Vous n’étiez que deux en studio ?
Oui, il n’y a pas de musicien additionnel. Nous n’étions que deux pour faire cet album. On l’a mixé dans le studio alsacien de Rodolphe. Je pensais faire de la guitare électrique avec Rodolphe mais non, personne n’en avait envie : l’électricité était déjà là.
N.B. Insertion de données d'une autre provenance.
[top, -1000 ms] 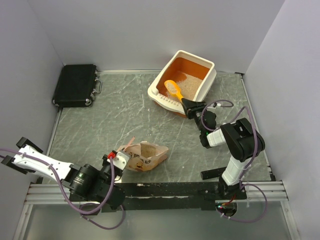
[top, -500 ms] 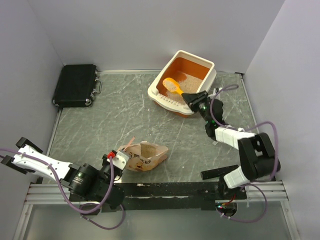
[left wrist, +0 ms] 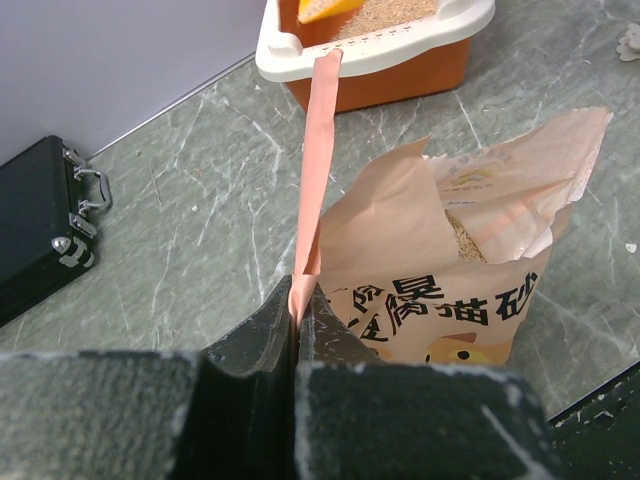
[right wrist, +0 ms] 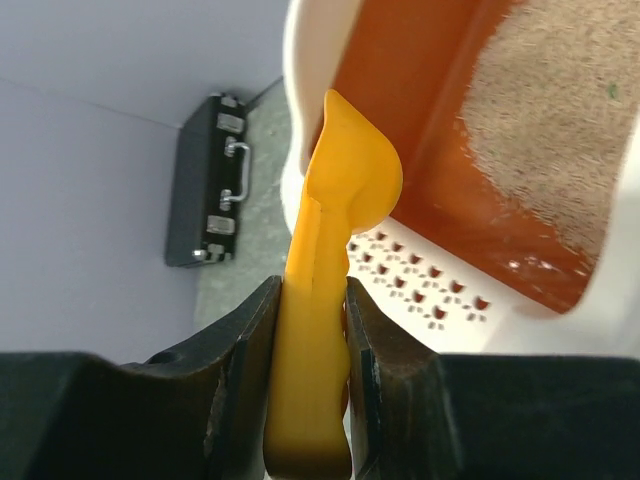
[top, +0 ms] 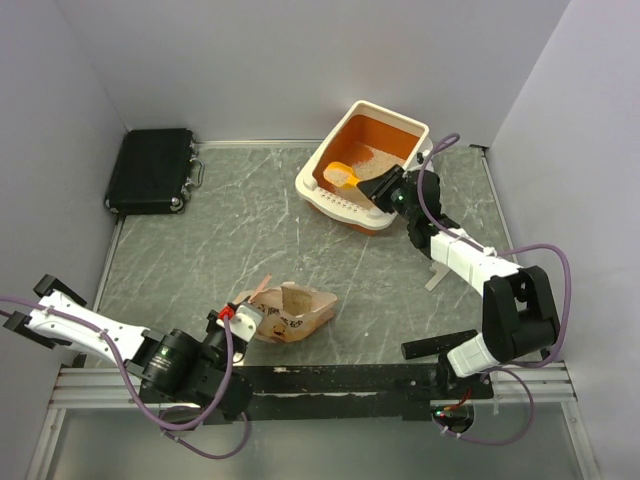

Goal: Fill the litter box with clean litter

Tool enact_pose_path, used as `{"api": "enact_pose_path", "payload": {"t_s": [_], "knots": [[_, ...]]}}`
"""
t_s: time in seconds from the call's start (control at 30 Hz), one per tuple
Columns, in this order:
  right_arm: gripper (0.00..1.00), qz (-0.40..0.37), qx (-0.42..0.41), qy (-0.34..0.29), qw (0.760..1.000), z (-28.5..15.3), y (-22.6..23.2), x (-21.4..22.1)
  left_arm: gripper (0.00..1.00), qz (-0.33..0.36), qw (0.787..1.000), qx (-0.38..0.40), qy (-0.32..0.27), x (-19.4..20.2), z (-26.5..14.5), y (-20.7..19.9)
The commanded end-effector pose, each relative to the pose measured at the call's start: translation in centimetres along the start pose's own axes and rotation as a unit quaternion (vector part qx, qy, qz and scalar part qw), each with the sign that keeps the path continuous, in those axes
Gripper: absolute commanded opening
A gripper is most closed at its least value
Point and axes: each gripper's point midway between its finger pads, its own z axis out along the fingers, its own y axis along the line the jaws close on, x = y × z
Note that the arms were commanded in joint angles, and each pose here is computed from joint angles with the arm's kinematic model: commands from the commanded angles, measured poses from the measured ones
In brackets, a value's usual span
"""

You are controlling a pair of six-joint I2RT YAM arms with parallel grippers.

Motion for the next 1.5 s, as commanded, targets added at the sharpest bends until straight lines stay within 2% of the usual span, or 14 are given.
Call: {"api": "enact_pose_path", "payload": {"t_s": [0.0,0.2,0.3,0.53,0.57,0.63,0.73,0.8,0.9,1.13,1.27,1.43,1.47], "knots": [[0.00,-0.023,0.005,-0.024,0.999,-0.4,-0.3,-0.6,0.01,0.000,0.997,-0.051,-0.057,-2.3,0.2,2.1],[0.00,-0.040,0.009,0.001,0.999,1.1,-0.8,0.1,0.01,0.004,0.997,-0.051,-0.057,-2.2,0.2,2.0],[0.00,-0.072,0.025,0.022,0.997,2.2,-0.7,0.2,0.01,0.005,0.997,-0.052,-0.058,-2.2,0.2,2.0],[0.00,-0.201,0.080,0.046,0.975,4.0,-0.1,-0.9,0.01,0.007,0.997,-0.051,-0.058,-2.2,0.2,2.0],[0.00,-0.212,0.087,0.064,0.971,4.5,-0.5,0.1,0.01,0.007,0.997,-0.050,-0.057,-2.2,0.2,2.0],[0.00,-0.237,0.074,0.067,0.966,5.2,0.4,0.0,0.01,0.010,0.997,-0.050,-0.057,-2.1,0.2,1.9],[0.00,-0.259,0.031,0.101,0.960,6.7,1.8,1.5,0.01,0.011,0.997,-0.050,-0.057,-2.1,0.2,1.8],[0.00,-0.257,-0.002,0.153,0.954,7.6,1.9,3.9,0.01,0.012,0.997,-0.050,-0.057,-2.1,0.2,1.9],[0.00,-0.270,-0.050,0.174,0.946,8.1,2.9,4.8,0.01,0.010,0.997,-0.050,-0.056,-2.1,0.2,1.9],[0.00,-0.283,-0.201,0.289,0.892,5.2,5.8,9.4,0.01,0.013,0.997,-0.051,-0.056,-2.0,0.2,1.9],[0.00,-0.277,-0.255,0.325,0.867,2.8,7.1,11.4,0.01,0.014,0.997,-0.051,-0.057,-2.0,0.2,1.9],[0.00,-0.311,-0.276,0.371,0.830,-0.1,8.1,14.7,0.01,0.016,0.997,-0.052,-0.059,-2.1,0.2,1.8],[0.00,-0.307,-0.266,0.400,0.822,-1.4,7.8,16.0,0.01,0.019,0.997,-0.052,-0.058,-2.1,0.2,1.8]]}}
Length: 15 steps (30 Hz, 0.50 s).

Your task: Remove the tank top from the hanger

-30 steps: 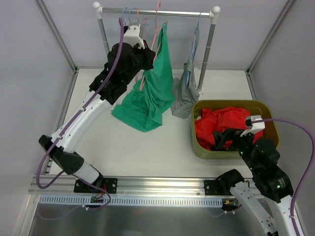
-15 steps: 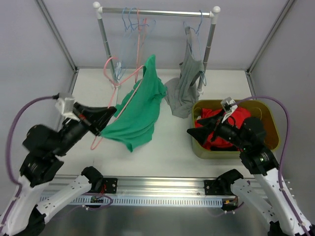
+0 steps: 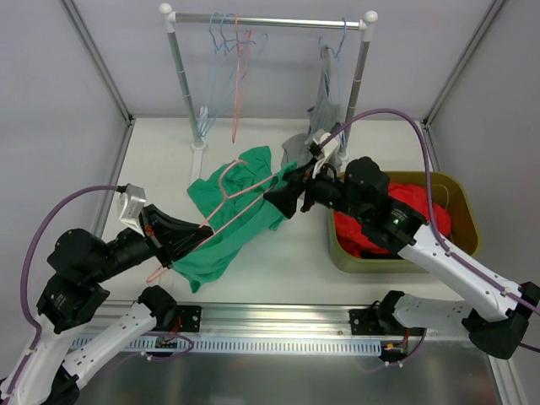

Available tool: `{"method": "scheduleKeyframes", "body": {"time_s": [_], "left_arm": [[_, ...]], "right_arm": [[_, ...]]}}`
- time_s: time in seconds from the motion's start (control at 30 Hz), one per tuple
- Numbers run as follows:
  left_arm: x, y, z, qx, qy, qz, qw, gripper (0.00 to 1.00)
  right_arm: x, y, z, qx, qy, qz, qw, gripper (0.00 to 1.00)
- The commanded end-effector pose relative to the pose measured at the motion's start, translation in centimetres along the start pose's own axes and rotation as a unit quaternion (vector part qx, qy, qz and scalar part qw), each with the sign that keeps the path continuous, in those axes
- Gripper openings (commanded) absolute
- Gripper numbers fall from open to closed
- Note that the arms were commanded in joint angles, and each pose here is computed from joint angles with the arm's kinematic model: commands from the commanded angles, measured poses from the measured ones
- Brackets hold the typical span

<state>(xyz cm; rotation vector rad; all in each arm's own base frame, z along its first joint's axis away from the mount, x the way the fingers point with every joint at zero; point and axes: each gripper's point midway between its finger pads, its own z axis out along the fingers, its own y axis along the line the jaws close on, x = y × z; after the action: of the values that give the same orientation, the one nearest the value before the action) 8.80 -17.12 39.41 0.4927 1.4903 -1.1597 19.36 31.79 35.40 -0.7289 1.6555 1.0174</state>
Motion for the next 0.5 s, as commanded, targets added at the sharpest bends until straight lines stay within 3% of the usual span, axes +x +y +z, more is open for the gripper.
{"method": "scheduleKeyframes", "body": {"time_s": [0.0, 0.17, 0.27, 0.3, 0.47], "left_arm": [[-0.4, -2.6, 0.1, 0.065, 0.008, -0.020, 0.998, 0.00], [-0.3, -2.8, -0.1, 0.069, 0.010, -0.024, 0.997, 0.00], [-0.2, -2.8, 0.0, 0.070, 0.012, -0.025, 0.997, 0.00], [-0.2, -2.7, 0.0, 0.068, 0.013, -0.024, 0.997, 0.00], [-0.3, -1.8, 0.2, 0.045, 0.002, -0.017, 0.999, 0.00]], "right_arm": [[-4.2, -4.8, -0.2, 0.148, -0.066, -0.022, 0.987, 0.77], [-3.4, -6.4, 0.1, 0.197, -0.059, -0.023, 0.978, 0.63], [-3.6, -6.6, 0.1, 0.203, -0.061, -0.027, 0.977, 0.44], [-3.7, -6.6, 0.0, 0.204, -0.062, -0.028, 0.977, 0.32], [-3.6, -6.4, -0.6, 0.200, -0.064, -0.031, 0.977, 0.13]]}}
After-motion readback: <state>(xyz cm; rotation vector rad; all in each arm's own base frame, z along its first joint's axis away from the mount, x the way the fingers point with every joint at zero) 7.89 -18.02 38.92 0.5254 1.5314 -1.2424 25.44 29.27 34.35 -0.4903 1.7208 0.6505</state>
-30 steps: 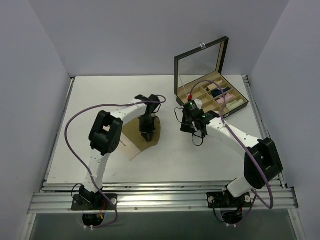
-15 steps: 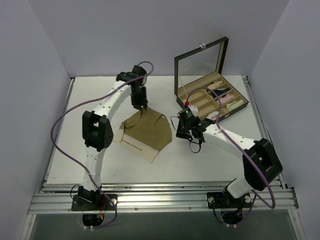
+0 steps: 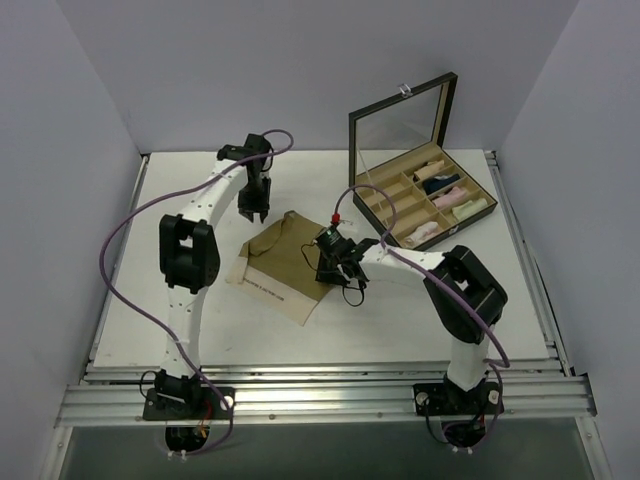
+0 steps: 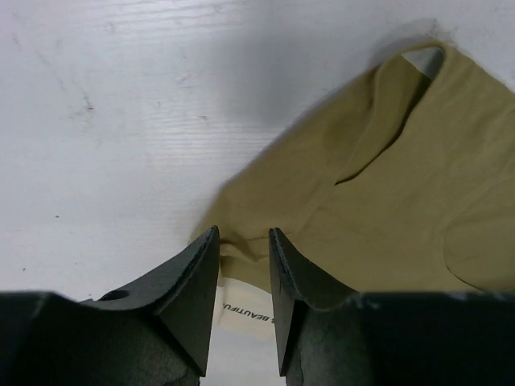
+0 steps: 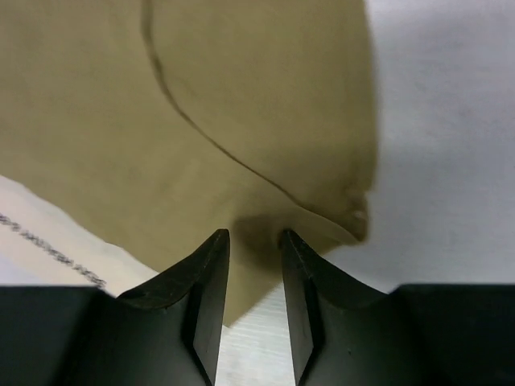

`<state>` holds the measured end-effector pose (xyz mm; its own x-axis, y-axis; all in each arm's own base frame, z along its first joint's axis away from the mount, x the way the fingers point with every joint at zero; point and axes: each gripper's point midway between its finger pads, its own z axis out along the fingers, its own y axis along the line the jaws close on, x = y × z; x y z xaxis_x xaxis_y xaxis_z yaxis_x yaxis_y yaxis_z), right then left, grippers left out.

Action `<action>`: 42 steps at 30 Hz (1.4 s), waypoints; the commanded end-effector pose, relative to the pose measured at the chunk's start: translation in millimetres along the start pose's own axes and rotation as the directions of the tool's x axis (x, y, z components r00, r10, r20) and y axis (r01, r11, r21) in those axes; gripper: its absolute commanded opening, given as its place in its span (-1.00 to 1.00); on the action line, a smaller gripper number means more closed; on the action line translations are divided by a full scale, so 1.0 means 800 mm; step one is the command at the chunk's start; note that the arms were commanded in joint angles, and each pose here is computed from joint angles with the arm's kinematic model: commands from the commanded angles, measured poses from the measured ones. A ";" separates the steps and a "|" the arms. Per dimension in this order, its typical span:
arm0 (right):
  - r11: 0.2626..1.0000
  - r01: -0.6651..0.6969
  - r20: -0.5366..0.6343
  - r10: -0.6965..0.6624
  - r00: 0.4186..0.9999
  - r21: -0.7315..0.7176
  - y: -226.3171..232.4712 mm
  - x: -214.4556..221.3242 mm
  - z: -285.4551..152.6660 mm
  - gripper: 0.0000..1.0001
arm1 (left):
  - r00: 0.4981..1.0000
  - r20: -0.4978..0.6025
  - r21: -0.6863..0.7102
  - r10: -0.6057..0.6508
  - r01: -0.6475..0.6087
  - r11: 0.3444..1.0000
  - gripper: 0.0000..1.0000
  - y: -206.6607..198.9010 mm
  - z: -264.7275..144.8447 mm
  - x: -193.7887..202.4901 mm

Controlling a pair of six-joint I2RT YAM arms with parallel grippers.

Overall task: Roll the underwear
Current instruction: Flatten the underwear

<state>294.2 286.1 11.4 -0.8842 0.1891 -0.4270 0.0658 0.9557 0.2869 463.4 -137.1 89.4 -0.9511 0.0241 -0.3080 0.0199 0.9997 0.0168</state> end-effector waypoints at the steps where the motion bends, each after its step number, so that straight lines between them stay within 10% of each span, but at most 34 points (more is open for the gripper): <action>1: 0.999 -0.002 0.015 0.001 1.000 0.051 -0.001 -0.003 0.018 -0.46 | 0.996 -0.011 0.054 0.090 -0.089 0.995 -0.24 -0.023 0.013 0.007; 8: 0.986 0.051 -0.027 -0.048 0.998 0.157 -0.045 0.010 0.032 -1.00 | 0.982 -0.031 -0.072 0.184 -0.186 0.980 -0.30 -0.039 0.019 0.042; 20: 0.941 0.133 -0.088 -0.110 0.990 0.312 -0.170 -0.002 -0.005 -1.00 | 0.982 -0.026 -0.120 0.189 -0.191 0.974 -0.29 -0.049 -0.017 0.054; 42: 0.957 0.101 -0.071 -0.085 0.994 0.271 -0.178 -0.001 -0.027 -1.00 | 0.883 0.032 0.051 0.467 -0.469 0.882 -0.28 -0.168 -0.007 0.108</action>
<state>308.6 171.0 5.4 -0.8657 0.1189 -0.4863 0.0867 0.9923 0.0882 362.7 -266.1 48.9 -0.8415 0.4967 -0.2125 0.4819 0.8679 0.1200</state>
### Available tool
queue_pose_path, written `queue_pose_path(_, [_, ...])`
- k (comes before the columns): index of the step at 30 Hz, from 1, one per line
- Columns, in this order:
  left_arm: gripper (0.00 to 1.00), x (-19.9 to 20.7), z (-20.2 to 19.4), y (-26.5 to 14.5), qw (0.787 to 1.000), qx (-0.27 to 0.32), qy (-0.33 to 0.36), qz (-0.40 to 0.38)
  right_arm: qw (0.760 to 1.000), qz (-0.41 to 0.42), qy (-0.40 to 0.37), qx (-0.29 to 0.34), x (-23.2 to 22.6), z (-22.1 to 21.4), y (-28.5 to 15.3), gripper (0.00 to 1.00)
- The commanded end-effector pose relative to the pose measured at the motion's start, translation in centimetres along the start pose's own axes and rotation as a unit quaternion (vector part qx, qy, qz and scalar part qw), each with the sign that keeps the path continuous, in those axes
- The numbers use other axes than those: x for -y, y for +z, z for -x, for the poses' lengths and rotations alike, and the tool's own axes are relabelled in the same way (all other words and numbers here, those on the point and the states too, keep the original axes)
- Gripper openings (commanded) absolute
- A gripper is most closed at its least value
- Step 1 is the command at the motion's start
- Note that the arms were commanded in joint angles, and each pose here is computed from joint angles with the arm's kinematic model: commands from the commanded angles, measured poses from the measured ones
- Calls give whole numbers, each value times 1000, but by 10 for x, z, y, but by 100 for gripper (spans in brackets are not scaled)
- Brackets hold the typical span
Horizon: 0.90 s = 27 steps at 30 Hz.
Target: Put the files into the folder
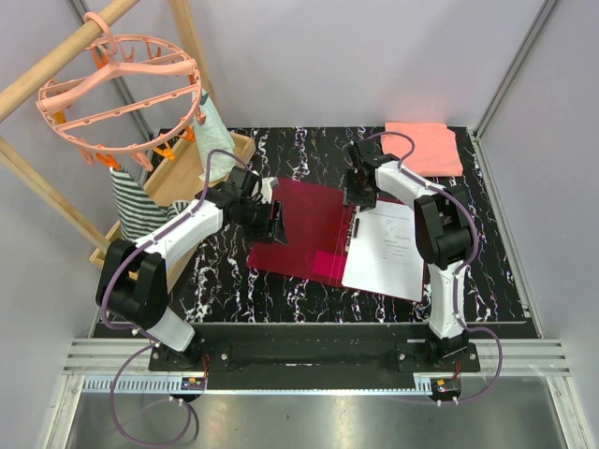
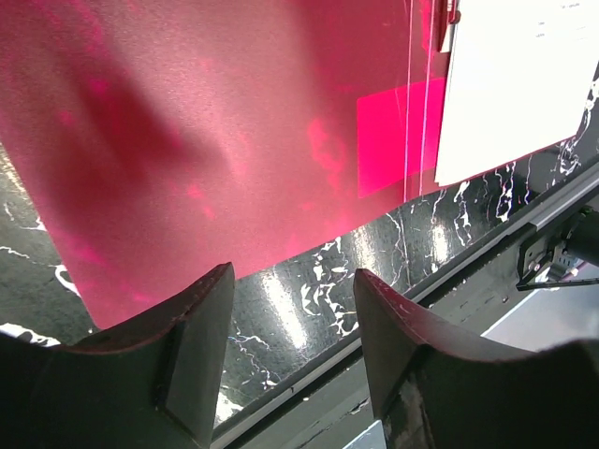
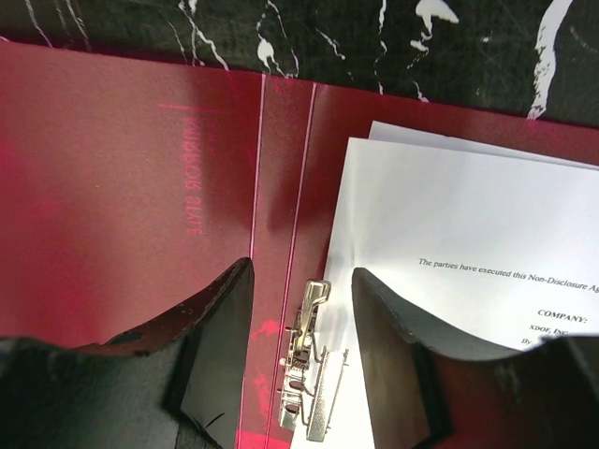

Quand j’écoute l’album, je pense à Jacno, dans cette approche décalée et pop du rock. Je me trompe ?
Non, comme point commun il y a ce que je pourrais considérer comme une sensualité synthétique. Pour moi, Jacno, avait une proposition vraiment synthétique avec sa série Rectangle, et à la fois sensuelle et organique. A la fin ça donne quelque chose de chaud.
Comme autre point commun, je ressens aussi une forme de filiation avec Jacques Dutronc mais que Jacno a largement mieux réussi que moi. Jacques Dutronc, c’est mon héros. Depuis tout petit, je voulais lui ressembler, avoir les mêmes cheveux. Il a tellement la classe, il emmerde les gens, il a de l’humour… Je suis persuadé que ses paroles, c’est lui qui les faisait.
Comme Dutronc, je me sens dans l’idée de proposer une gracieuse désinvolture. Pour dire des choses sérieuses, c’est un très bon moyen.

Chanter en français prend donc ici tout son sens.
Oui, il me semble.

Pourquoi avoir écrit une chanson sur Indurain ?
En passant des après-midis un peu désœuvrés devant le tour de France, j’ai souvent entendu son nom. Je pensais qu’il était anglais, mais non en fait c’est un basque.
J’avais beaucoup aimé le disque de Grace Jones où elle fait la reprise de « Walking in the rain ». Et puis les deux se mélangent, ça me trotte dans la tête… Puis ça donne bêtement « Walking Indurain ». Je n’y croyais pas beaucoup d’ailleurs. On l’a enregistré après une soirée bien arrosée à Mulhouse et ça a donné un résultat approximatif, mais je le trouvais bien comme ça. Encore un exemple de gracieuse désinvolture !

Un an après vous réalisez un duo avec Charlélie Couture, ça s’est passé comment ?
Il avait bien aimé mon disque et m’avait gentiment appelé pour me dire ça. Quelqu’un d’une association pour les maladies cardiaques m’a appelé car il réalisait une compilation caritative avec seulement des duos. Et voilà comment est née cette collaboration. En plus j’aime bien ce que fait Charlélie Couture.

Allez-vous bientôt signer votre retour sur scène ?
Je n’ai pas de tourneur pour le moment. Mais j’en ai envie. Les morceaux qui ont été créés sont vraiment superbes à jouer sur scène. Avec Maxime Delpierre, on est dans l’idée d’essayer d’amener un son le plus loin possible. Et à deux, on y arrive, on n’aurait pas forcément besoin d’un groupe avec d’autres musiciens. Et puis à plusieurs, c’est quand même un sacré bazar ! Avec les répètes par exemple. Je me dis qu’il vaut mieux commencer comme ça, à deux, quitte à étoffer après.

Quelle est votre vision du rock aujourd’hui en 2018 ? Il a un passé, un avenir ?
C’est un peu un truc de vieux maintenant ! Mais pas que… Je trouve que les groupes d’aujourd’hui sont parfois meilleurs que ce qu’il n’y a jamais eu. Par exemple, Cheveu, ils déglinguent tout. Je suis aussi allé voir un truc vachement bien, la Colonie de vacances. Ce sont 4 groupes qui se mettent aux quatre coins de la salle qui jouent le même morceau. Ca vaut vraiment le coup. Orelsan c’est du hip hop mais aussi du rock. Dans le genre Dutronc il est pas mal lui. Pour moi, il ne devrait pas y avoir de nuances entre hip hop et rock. Comme dans le rock, il y a eu dans le hip hop toute la phase avec le club des loosers, avec des mecs slackers, complètement je-m’en-foutistes, des vrais loosers quoi. Beck s’est d’ailleurs imposé à l’époque avec « I’m a looser ». Finalement, souvent l’énergie que j’aime bien dans le rock, je la retrouve dans le hip hop ou le rap.